• _Action item_: A word-for-word copy of the listing, free of images, is the expected answer.

• _Provided data_:
== Segment start ==

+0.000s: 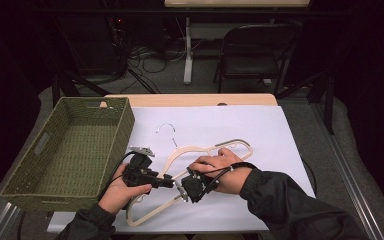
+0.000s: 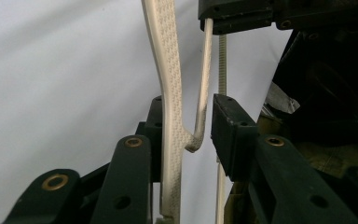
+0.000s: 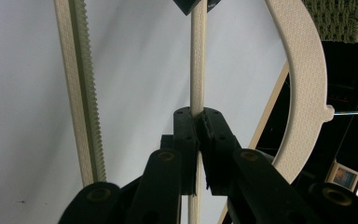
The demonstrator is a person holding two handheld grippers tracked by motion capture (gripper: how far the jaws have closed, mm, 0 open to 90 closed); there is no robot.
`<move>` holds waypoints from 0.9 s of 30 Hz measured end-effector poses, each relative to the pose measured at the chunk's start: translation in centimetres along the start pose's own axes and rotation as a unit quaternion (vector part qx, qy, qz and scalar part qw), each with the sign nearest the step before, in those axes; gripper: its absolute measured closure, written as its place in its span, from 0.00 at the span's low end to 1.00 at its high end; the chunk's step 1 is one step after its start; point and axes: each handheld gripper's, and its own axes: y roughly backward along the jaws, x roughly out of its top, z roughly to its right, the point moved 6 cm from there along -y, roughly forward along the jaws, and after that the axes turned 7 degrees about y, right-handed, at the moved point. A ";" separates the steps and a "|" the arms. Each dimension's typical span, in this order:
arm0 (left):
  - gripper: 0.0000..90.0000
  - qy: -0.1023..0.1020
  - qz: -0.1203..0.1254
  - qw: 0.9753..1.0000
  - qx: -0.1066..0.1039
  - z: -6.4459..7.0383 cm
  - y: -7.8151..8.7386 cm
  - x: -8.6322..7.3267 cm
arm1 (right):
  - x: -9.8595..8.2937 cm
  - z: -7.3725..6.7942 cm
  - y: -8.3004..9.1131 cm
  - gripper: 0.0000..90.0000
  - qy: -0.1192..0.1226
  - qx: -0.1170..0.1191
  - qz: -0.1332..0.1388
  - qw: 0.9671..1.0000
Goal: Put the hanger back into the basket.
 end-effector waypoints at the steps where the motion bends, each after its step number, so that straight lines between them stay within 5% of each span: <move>1: 0.79 0.000 -0.001 1.000 0.000 0.0 0.0 0.0 | 0.0 0.0 0.1 0.95 0.000 0.000 -0.003 1.000; 27: 0.97 0.013 -0.008 1.000 -0.025 0.3 -0.2 -0.2 | 0.1 0.1 -0.3 0.95 0.002 0.000 -0.003 1.000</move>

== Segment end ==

• _Response to the task_:
+0.000s: 
+0.000s: 
+0.000s: 
The demonstrator is a person holding two handheld grippers tracked by motion capture (gripper: how far the jaws have closed, mm, 0 open to 90 closed); there is no robot.
`<move>` holds waypoints from 0.9 s of 30 Hz measured end-effector poses, each relative to the pose measured at the chunk's start: translation in centimetres along the start pose's own axes and rotation as a unit quaternion (vector part qx, qy, qz and scalar part qw), each with the sign nearest the step before, in those axes; gripper: its absolute measured closure, written as its place in its span, from 0.00 at the span's low end to 1.00 at its high end; the chunk's step 1 is one step after its start; point and axes: each handheld gripper's, and its own axes: y roughly backward along the jaws, x roughly out of its top, z roughly to its right, the point moved 6 cm from there along -y, roughly forward along the jaws, and after that the axes turned 7 degrees about y, right-handed, at the moved point. A ";" separates the steps and a "|" the arms. Each dimension's typical span, in this order:
arm0 (left):
  - gripper: 0.0000..90.0000
  - qy: -0.1023..0.1020
  - qz: -0.1203..0.1254
  - qw: 0.9753..1.0000
  - qx: -0.1066..0.1039
  - z: -6.4459..7.0383 cm
  - y: -7.8151..8.7386 cm
  - x: -8.6322..7.3267 cm
arm1 (right):
  - x: -9.8595..8.2937 cm
  - z: -7.3725..6.7942 cm
  - y: -8.3004..9.1131 cm
  - gripper: 0.0000..90.0000
  - qy: -0.1192..0.1226
  - qx: -0.1170..0.1191
  - qz: -0.1332..0.1388
  - qw: 0.9671..1.0000
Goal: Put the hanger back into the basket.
 end-effector waypoints at the steps where the motion bends, each after its step number, so that straight lines between them stay within 5% of each span: <move>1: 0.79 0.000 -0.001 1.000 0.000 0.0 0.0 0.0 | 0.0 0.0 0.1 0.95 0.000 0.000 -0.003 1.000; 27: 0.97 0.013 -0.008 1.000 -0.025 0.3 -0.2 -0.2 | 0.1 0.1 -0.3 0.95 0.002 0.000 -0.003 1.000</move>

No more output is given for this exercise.